-Happy Reading-"Ok. Rapatnya sampai sini dulu, terima kasih untuk semuanya sudah menyempatkan waktu untuk menghadiri rapat hari ini," ucap Dinda sebagai ketua pelaksana dalam program kerja organisasi HMPS (Himpunana Mahasiswa Program Studi).
"Sama-sama, Mbak," jawab Cici dengan raut wajah masih fresh.
Rapat organisasi telah selesai. Sebagian anggota langsung pulang, ada juga yang masih di kampus.
Cici pun tidak akan langsung pulang, karena ada jadwal latihan untuk persiapan Dies Natalis.
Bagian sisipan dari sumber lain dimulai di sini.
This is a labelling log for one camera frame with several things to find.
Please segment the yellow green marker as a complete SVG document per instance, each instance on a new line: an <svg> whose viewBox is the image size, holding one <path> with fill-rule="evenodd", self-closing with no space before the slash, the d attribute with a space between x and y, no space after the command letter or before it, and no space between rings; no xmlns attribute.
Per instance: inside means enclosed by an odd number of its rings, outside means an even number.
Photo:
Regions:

Di saat sudah di tengah jalan, suara laki-laki seperti memanggil namanya. Dia pun menoleh ke belakang.
"Cici!"
Ternyata ketua organisasinya. Dia lari menghampirinya. Ada apa dengan ketuanya? Apakah ada kesalahan yang ia perbuat tanpa sengaja.
"Iya, Kak."
"Aku mau ngomong sebentar saja, tunggu. Mau napas dulu." Laki-laki ini mengatur napasnya terlebih dahulu sebelum menyampaikan sesuatu.
Cici pun diam, masih menunggu apa yang hendak disampaikan. Setelah napas laki-laki itu kembali normal, barulah ia menyampaikan, "Kamu ikut jadi delegasi Dies Natalis, ya?"
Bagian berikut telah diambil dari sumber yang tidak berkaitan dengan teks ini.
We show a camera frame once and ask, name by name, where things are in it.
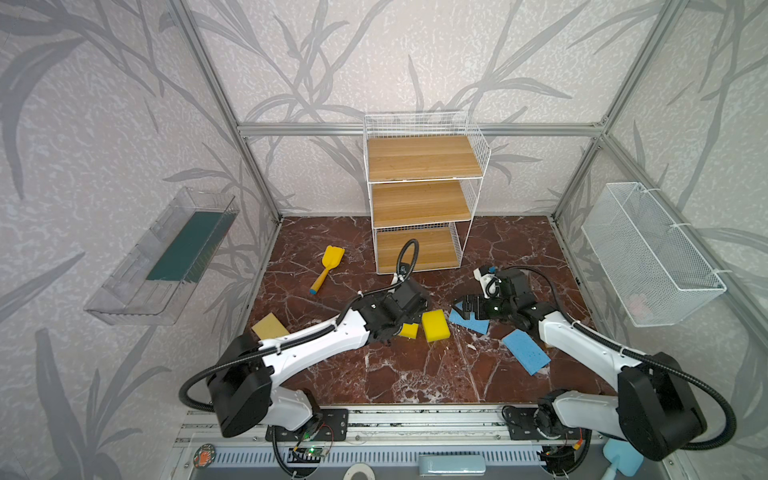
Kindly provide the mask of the yellow foam sponge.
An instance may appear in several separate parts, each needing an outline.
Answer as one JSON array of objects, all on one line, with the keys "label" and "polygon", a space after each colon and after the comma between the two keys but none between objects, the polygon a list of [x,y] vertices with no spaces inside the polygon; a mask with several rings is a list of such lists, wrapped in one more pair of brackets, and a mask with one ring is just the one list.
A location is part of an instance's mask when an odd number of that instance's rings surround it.
[{"label": "yellow foam sponge", "polygon": [[407,338],[407,339],[417,339],[419,334],[419,328],[420,328],[419,324],[406,323],[401,327],[398,335],[400,337]]},{"label": "yellow foam sponge", "polygon": [[451,335],[443,310],[433,310],[422,314],[421,324],[429,343],[448,339]]}]

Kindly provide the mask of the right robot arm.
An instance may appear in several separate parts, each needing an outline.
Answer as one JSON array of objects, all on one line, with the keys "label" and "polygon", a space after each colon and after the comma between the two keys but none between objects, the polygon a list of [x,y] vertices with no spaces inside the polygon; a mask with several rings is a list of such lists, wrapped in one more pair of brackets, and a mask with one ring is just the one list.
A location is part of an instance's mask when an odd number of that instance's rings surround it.
[{"label": "right robot arm", "polygon": [[474,277],[481,293],[455,299],[451,312],[466,321],[511,324],[534,345],[558,349],[610,385],[610,395],[559,389],[540,398],[532,422],[541,436],[590,430],[626,441],[654,461],[679,449],[713,450],[734,438],[738,420],[722,394],[672,356],[632,350],[572,318],[558,298],[538,299],[528,279],[533,271],[480,267]]}]

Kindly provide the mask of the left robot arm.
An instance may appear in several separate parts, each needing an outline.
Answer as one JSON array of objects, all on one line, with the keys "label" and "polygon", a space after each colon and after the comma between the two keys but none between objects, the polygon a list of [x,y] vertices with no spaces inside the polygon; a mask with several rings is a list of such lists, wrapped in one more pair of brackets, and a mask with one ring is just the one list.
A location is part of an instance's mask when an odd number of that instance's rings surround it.
[{"label": "left robot arm", "polygon": [[338,315],[299,332],[260,341],[236,337],[215,365],[182,383],[179,401],[214,413],[225,438],[256,425],[314,435],[324,422],[322,409],[309,391],[284,382],[341,353],[386,343],[416,322],[431,300],[412,278],[415,267],[415,260],[399,256],[392,284],[357,293]]}]

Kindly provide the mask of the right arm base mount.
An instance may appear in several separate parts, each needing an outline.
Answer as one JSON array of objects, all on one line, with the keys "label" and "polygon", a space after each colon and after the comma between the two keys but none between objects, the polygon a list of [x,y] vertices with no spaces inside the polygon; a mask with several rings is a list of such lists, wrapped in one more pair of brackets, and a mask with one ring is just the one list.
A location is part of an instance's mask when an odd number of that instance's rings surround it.
[{"label": "right arm base mount", "polygon": [[566,427],[551,407],[505,405],[501,415],[512,440],[569,444],[584,439],[581,429]]}]

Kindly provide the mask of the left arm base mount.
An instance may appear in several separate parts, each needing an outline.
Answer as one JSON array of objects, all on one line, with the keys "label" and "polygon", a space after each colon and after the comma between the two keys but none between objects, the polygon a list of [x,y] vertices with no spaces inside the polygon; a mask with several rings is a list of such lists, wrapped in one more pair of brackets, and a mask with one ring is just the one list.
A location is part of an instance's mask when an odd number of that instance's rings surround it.
[{"label": "left arm base mount", "polygon": [[347,436],[349,426],[348,409],[343,408],[322,408],[318,414],[302,427],[295,431],[289,431],[283,427],[267,427],[266,440],[271,442],[277,438],[278,442],[299,441],[343,441]]}]
Cici bisa bernapas lega. Dia pikir ada kesalahan yang ia perbuat, ternyata ketuanya hendak menyampaikan masalah itu. Memang sedikit was-was Cici, jika sudah sampai dipanggil seperti ini. Apalagi dari ketua Himpunan langsung.
"Aduh, gimana ya, Kak. Bukannya nggak mau."
"Ayo mau aja, wong cuma datang tanda tangan gitu aja. Nggak ngapain-ngapain lagi setelahnya." Ketua himpunan ini masih berusaha membujuk Cici. Karena, memang rata-rata anggota lain sibuk dengan kerjaan. Ya, sebagian yang mengikuti HMPS, selain kuliah juga sambil kerja.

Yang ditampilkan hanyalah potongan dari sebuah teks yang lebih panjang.